In districts with fairly diverse student populations, where specialty schools have not existed, the author found that specialty schools are less likely to be created as the proportion of White, non-Hispanic student population increases in a district. That is, the district is slower to establish a specialty school as the proportion of the White, non-Hispanic students in the district rise. But districts are more likely to establish college-prep specialty schools as the proportion of White, non-Hispanic students becomes less of the majority.

The author found that college-prep specialty schools also occur more often among hyper-segregated districts or in districts with smaller White populations.

"Some districts relegate students to schools that offer no AP or IB while other students in their district get the chance to take these courses," said Price. "My research found that between-school tracking of Black students to no college-prep schools is especially prevalent."

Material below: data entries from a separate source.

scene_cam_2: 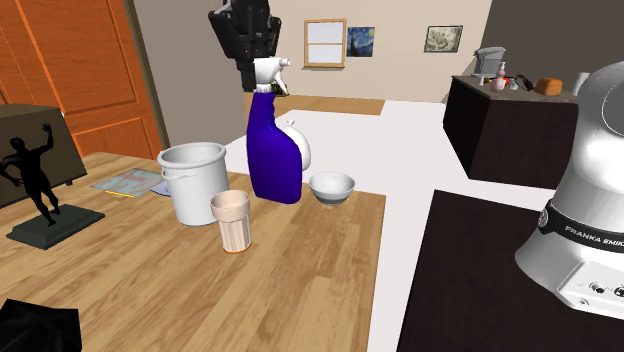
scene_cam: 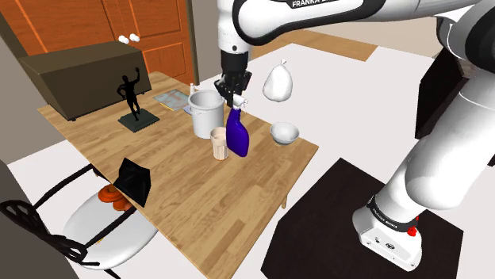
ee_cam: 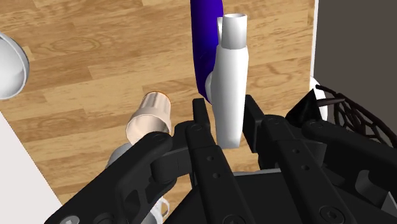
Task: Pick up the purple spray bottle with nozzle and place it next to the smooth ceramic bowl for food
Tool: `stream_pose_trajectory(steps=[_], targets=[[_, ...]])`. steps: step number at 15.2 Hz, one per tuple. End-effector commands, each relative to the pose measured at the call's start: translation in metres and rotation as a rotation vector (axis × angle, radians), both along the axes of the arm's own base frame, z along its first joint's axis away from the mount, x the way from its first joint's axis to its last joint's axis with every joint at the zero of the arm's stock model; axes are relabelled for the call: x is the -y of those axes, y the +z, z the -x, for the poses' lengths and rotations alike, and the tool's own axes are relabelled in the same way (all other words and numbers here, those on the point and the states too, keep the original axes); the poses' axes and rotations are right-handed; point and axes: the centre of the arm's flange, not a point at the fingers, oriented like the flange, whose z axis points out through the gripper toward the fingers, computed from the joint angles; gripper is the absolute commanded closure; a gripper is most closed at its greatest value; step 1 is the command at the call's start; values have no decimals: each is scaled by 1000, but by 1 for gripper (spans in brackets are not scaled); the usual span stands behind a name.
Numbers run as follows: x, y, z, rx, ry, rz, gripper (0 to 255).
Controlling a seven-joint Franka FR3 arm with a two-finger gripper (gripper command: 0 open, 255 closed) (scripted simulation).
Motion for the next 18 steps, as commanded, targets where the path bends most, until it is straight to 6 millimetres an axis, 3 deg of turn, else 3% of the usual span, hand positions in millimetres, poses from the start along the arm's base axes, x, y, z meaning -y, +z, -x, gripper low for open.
stream_pose_trajectory(steps=[1,18], targets=[[26,1,-7,0,1,0,255],[248,2,-38,0,1,0,255]])
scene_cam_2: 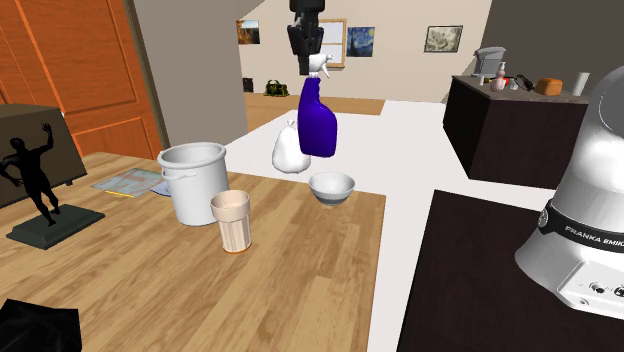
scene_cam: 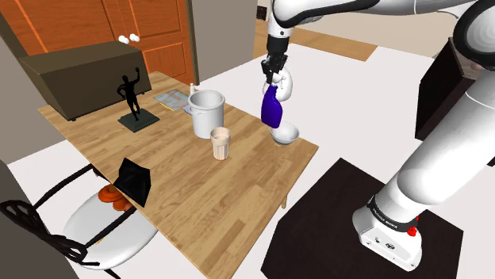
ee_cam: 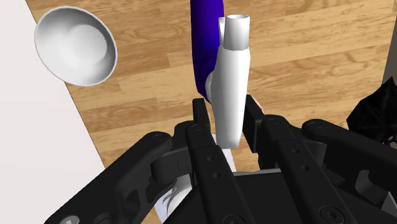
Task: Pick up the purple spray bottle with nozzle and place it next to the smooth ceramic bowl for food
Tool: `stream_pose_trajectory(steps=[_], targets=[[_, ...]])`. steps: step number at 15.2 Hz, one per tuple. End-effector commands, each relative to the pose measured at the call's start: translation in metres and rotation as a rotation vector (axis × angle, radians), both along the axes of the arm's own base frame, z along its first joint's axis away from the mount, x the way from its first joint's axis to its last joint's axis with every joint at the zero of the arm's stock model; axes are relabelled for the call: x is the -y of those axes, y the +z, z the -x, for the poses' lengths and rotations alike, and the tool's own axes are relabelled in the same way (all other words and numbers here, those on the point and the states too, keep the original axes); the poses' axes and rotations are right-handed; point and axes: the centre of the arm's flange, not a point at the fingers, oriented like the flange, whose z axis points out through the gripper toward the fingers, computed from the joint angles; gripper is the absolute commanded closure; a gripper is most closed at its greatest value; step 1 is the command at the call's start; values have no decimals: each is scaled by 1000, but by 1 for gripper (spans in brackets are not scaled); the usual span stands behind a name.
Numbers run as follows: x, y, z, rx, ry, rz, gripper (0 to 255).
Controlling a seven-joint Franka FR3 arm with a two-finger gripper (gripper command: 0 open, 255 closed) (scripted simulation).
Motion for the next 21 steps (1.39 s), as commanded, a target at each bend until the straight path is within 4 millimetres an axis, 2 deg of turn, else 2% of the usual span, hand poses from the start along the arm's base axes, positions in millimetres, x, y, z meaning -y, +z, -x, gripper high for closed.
stream_pose_trajectory(steps=[1,3,21], targets=[[27,1,-4,0,2,0,255],[50,1,-7,0,2,0,255],[50,-94,-7,0,2,0,255]])
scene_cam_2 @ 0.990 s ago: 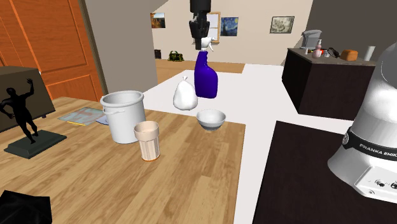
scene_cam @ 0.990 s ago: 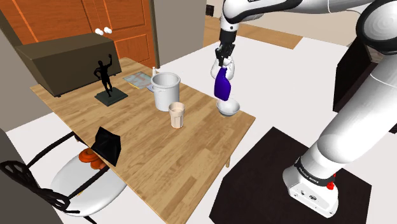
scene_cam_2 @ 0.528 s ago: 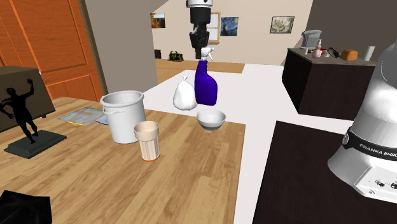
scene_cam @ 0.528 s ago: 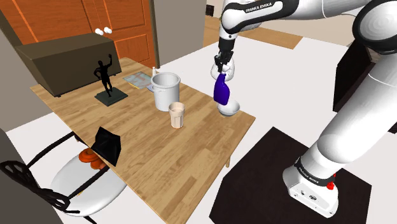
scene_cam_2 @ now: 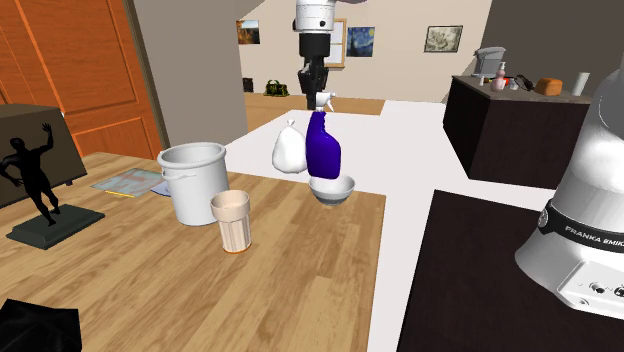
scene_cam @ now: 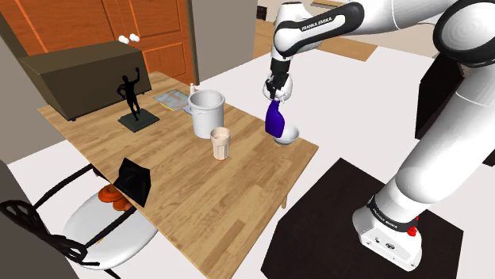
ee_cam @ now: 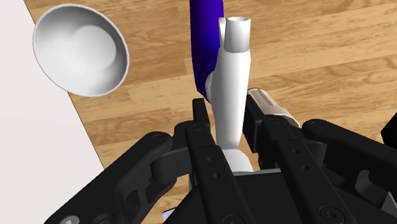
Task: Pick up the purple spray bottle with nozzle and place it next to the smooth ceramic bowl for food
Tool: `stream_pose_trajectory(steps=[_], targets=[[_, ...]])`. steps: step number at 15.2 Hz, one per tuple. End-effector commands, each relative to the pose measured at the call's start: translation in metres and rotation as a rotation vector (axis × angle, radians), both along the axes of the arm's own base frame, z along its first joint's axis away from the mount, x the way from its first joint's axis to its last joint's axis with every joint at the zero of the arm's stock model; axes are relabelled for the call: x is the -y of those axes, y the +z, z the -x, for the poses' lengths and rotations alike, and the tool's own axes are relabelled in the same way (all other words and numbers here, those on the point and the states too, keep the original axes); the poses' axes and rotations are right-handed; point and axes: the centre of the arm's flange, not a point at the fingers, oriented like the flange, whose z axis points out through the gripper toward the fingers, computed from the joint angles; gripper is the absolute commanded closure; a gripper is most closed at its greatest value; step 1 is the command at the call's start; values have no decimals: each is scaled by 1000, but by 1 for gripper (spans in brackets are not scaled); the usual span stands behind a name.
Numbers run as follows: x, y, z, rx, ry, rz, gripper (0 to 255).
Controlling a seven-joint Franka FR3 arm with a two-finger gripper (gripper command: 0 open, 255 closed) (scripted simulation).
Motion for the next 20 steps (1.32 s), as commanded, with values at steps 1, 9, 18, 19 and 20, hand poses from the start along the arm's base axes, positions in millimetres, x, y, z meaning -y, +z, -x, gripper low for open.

"There is glaring race-based inequality--schools with no college-prep curricula serve substantially greater proportions of Black students than the other schools in the same district," Price said.

"While tracking in the 20th century meant funneling certain students within a school on the honors course track, today it's happening under the auspice of AP and IB courses, not only within schools but between them," said Price.

"Formal between-school tracking with college prep in some schools and absent from others within the same district likely is a direct consequence of the rise of school choice," said Price. "This has given more power to wealthy parents who demand their children's placement in specialty schools in their districts over their neighborhood school."

The study used data from the U.S. Department of Education's Civil Rights Data Collection, the National Center for Education Statistics, and the Stanford Education Data Archive. One limitation to these data is the absence of information on the schools' achievement scores, which means the study could not test whether the schools not offering AP or IB serve students with lower-than-average achievement scores.